### TASK PROMPT
Copies of all lines that contain "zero" are needed; take them from the data below.

### DATA SHOWN
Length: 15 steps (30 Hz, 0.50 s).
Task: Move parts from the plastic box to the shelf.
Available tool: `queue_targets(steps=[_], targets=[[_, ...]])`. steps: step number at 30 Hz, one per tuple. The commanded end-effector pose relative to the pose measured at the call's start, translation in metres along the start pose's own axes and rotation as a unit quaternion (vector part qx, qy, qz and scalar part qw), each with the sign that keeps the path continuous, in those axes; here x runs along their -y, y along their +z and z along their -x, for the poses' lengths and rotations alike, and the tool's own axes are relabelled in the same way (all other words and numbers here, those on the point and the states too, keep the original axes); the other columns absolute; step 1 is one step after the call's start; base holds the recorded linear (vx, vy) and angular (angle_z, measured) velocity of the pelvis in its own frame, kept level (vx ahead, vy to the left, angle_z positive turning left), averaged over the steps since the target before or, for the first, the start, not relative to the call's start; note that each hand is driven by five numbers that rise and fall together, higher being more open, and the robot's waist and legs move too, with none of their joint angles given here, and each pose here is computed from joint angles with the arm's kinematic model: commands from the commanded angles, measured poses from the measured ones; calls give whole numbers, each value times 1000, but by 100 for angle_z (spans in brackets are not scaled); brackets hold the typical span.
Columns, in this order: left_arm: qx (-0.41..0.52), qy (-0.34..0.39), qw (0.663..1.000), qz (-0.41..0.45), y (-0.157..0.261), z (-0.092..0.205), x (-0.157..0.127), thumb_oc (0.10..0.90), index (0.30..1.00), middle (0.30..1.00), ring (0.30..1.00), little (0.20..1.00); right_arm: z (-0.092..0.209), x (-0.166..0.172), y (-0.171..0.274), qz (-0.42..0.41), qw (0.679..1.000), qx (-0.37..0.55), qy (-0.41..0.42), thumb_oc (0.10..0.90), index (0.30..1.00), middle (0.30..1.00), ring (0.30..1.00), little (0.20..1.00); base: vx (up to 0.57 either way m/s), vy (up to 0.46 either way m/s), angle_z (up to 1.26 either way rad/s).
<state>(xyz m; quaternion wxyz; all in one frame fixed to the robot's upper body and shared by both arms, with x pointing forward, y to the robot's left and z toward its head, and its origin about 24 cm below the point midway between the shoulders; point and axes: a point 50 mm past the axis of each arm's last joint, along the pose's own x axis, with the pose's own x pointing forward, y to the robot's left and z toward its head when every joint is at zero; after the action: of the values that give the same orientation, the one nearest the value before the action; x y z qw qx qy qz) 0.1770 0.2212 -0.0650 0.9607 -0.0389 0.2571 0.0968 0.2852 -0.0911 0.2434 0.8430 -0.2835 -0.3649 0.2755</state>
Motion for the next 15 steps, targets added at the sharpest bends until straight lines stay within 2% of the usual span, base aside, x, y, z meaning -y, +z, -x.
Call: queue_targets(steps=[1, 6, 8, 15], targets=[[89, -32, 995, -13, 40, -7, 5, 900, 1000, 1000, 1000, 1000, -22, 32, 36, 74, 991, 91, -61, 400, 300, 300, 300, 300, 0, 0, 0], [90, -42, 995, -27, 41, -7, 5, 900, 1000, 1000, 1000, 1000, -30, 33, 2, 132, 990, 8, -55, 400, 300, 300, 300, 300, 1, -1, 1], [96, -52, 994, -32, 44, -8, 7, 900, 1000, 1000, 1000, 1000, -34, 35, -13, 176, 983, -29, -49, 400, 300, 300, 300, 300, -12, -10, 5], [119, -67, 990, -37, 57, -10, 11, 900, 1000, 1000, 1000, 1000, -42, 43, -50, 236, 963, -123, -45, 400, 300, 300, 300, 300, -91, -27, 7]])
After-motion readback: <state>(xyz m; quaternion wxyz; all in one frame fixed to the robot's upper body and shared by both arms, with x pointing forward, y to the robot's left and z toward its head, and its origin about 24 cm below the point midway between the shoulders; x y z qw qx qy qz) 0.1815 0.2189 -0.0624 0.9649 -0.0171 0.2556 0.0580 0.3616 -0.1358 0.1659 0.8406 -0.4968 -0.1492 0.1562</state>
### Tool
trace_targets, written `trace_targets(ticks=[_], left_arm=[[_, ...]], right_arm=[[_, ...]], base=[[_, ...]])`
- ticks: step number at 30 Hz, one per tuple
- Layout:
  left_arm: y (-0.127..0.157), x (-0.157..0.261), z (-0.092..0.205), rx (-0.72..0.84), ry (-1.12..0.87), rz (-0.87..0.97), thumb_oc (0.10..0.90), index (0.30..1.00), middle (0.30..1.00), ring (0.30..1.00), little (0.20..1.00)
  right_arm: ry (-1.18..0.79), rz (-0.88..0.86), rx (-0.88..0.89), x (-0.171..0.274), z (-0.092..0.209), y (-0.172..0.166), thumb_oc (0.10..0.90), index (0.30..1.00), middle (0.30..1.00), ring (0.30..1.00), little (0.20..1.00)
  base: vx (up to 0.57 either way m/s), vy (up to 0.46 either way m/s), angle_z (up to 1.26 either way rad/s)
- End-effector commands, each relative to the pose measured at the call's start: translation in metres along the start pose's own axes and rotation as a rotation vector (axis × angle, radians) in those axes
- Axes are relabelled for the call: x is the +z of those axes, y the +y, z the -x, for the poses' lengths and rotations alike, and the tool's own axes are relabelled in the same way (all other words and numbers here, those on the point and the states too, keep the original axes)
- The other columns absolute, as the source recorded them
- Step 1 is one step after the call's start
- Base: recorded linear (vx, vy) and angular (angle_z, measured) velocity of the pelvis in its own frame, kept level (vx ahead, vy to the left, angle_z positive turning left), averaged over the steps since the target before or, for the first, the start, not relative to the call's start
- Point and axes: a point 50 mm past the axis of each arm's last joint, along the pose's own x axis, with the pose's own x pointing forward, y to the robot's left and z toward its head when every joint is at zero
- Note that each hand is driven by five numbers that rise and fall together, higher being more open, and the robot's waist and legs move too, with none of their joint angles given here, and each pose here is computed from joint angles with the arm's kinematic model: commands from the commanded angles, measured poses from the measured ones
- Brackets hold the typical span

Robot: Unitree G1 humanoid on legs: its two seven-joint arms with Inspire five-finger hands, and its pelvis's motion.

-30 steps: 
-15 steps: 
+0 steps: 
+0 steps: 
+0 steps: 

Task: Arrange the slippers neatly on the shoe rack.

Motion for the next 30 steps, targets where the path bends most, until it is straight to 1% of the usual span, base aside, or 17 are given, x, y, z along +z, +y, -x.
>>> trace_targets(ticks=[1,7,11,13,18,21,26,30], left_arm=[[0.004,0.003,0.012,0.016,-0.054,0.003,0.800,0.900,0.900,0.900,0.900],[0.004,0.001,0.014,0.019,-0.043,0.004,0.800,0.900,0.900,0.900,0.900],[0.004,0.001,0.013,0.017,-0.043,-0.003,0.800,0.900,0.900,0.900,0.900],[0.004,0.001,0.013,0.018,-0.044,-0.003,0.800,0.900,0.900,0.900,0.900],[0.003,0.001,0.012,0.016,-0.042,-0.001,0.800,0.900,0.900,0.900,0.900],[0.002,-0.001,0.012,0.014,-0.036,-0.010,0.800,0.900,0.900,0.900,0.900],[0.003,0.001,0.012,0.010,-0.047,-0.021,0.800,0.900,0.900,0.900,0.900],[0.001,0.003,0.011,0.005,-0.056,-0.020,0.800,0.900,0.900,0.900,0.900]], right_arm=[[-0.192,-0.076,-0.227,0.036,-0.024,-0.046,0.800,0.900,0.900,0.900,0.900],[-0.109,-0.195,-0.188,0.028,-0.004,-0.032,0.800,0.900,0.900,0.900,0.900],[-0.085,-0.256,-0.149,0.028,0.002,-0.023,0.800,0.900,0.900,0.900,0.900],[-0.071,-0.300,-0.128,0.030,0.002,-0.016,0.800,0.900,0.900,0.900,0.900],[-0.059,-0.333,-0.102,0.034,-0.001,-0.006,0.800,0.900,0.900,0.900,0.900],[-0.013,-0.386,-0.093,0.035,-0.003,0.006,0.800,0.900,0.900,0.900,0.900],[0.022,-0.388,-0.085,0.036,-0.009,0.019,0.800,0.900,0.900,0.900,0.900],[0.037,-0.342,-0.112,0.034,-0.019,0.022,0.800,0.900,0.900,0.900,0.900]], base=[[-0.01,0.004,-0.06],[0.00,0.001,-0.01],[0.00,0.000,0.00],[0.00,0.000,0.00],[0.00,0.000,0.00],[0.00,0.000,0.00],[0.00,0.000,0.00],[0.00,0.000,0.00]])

### ANSWER BELOW
<state>(xyz m; quaternion wxyz; all in one frame fixed to the robot's upper body and shared by both arms, with x pointing forward, y to the robot's left and z toward its head, and its origin about 24 cm below the point midway between the shoulders; point and axes: a point 50 mm past the axis of each arm's last joint, along the pose's own x axis, with the pose's own x pointing forward, y to the robot's left and z toward its head when every joint is at zero; after the action: of the values that give the same orientation, the one nearest the value before the action; x y z qw qx qy qz) 0.1770 0.2212 -0.0650 0.9607 -0.0389 0.2571 0.0968 0.2852 -0.0911 0.2434 0.8430 -0.2835 -0.3649 0.2755</state>
- Point and axes: a point 50 mm past the axis of each arm's last joint, along the pose's own x axis, with the pose's own x pointing forward, y to the robot's left and z toward its head when every joint is at zero

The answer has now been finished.